Cyclibre
Nous sommes partis de Belgique il y a deux ans. Après trois mois dans le nord de l'Europe, nous avons traversé en plein hiver la France, l'Espagne, l’Italie, la Grèce pour entrer en Turquie au printemps. Les beaux jours passés en Géorgie et dans le Caucase sauvage, l’Azerbaïdjan et la traversée de la Caspienne, le Kazakstan sous le soleil de juillet. Les montagnes Kirghizes qui nous ont gardés tout l'hiver à Bishkek.
Une pérégrination en vélo, pour chercher la liberté. Pour un dépaysement constant, progressif, sans précipitation, un déplacement lent, souvent interrompu au grè des envies et des rencontres. Pour découvrir le monde, suivre la route, s'immerger dans une vie différente, apprécier cette onde de bonheur qui monte en soi à la vue d'un paysage, lors d’une rencontre, ou juste comme ça, sans raison; mais aussi souffrir du froid, de la chaleur, de la faim ou de la soif et apprécier le simple bonheur d'une boisson chaude par un temps d'hiver ou une bouteille d'eau glacée dans la fournaise d'un été torride.

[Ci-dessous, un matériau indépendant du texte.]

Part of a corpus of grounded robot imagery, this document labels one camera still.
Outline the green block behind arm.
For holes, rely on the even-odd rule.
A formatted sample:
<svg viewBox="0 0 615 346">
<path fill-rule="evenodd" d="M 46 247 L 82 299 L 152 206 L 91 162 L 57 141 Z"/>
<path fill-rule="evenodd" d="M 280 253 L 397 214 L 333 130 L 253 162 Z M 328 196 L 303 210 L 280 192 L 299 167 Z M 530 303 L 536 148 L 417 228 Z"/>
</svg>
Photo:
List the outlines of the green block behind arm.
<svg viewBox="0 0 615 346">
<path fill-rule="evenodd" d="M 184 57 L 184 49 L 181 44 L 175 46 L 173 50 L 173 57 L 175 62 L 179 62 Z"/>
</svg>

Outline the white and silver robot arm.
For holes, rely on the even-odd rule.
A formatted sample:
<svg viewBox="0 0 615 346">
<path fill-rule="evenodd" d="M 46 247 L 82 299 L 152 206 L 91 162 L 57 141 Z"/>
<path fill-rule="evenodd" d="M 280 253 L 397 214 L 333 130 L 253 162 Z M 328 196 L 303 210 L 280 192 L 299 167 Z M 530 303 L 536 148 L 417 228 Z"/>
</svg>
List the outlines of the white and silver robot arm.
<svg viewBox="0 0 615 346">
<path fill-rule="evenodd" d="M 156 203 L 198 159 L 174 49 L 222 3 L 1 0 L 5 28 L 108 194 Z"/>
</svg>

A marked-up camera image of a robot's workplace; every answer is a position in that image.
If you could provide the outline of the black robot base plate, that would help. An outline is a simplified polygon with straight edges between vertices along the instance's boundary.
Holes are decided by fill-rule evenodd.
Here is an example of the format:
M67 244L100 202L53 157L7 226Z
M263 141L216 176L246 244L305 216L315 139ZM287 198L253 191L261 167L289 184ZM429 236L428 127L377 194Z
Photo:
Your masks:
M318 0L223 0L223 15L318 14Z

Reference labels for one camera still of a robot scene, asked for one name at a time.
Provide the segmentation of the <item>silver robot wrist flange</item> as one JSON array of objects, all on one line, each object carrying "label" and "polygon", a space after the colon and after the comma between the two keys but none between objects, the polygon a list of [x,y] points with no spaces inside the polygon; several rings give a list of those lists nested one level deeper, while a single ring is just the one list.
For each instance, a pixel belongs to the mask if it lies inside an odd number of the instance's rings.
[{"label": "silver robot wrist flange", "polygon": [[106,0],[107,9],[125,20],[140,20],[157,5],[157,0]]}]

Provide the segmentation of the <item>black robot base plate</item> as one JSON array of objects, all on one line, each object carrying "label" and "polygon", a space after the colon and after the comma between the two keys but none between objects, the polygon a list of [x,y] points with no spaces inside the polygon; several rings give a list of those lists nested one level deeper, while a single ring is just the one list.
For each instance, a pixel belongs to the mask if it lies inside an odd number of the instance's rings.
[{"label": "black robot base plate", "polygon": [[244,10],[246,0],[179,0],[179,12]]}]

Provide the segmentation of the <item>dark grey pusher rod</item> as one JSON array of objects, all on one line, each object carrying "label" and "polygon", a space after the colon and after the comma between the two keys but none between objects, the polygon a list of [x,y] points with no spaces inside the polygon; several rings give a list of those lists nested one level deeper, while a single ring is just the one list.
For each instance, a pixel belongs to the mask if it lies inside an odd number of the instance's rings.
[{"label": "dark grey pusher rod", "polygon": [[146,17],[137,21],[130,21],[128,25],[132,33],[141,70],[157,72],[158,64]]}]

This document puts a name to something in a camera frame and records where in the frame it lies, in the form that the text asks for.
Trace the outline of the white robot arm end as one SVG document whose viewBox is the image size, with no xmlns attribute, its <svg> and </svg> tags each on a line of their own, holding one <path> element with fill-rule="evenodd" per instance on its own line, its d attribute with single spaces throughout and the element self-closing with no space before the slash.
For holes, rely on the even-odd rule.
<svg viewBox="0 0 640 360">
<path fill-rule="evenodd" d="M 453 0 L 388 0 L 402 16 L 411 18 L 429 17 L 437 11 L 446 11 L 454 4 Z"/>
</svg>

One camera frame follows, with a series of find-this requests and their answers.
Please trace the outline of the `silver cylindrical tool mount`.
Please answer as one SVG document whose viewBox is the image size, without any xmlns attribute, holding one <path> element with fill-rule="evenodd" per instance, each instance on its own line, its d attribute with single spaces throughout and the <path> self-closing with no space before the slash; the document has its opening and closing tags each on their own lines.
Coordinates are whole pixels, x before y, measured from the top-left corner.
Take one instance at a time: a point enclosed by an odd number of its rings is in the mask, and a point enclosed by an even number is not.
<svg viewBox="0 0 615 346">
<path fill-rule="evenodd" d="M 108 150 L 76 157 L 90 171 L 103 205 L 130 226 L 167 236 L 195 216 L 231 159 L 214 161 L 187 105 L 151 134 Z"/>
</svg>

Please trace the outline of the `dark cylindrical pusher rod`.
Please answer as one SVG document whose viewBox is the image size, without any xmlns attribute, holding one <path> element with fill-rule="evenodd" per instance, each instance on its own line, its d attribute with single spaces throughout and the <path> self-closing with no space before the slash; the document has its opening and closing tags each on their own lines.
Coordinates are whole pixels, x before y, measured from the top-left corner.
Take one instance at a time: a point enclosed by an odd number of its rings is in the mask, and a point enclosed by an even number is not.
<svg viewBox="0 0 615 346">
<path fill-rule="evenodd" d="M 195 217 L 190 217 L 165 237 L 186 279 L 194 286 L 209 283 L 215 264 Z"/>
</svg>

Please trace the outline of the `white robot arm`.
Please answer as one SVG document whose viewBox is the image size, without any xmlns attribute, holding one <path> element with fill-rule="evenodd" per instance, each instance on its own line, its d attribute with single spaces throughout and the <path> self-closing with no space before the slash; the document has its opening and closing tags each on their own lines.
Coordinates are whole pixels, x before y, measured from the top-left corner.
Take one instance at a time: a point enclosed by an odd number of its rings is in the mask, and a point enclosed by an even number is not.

Voyager à son rythme c’est passer du merveilleux à l’horrible, du bon au mauvais, admirer la nature immaculée et se désespérer devant les désastres écologiques, longer de splendides édifices, des bâtiments grandioses et croiser des zones sinistrées ou de grands parcs industriels gris et nauséabonds.
Se confronter à la scandaleuse richesse des uns et la révoltante pauvreté des autres. C'est souvent rencontrer une générosité sans limite, une curiosité débordante, et parfois une indifférence antipathique.
Un nouveau départ au printemps, l'adieu aux amis, la tristesse mêlée à la joie de reprendre la route.
Deux mois pour traverser la Chine, franchir les montagnes, les forêts de bambous et arriver dans la jungle du Laos.
Nous sommes à Hanoi depuis un mois et avons décidé d’y passer un moment.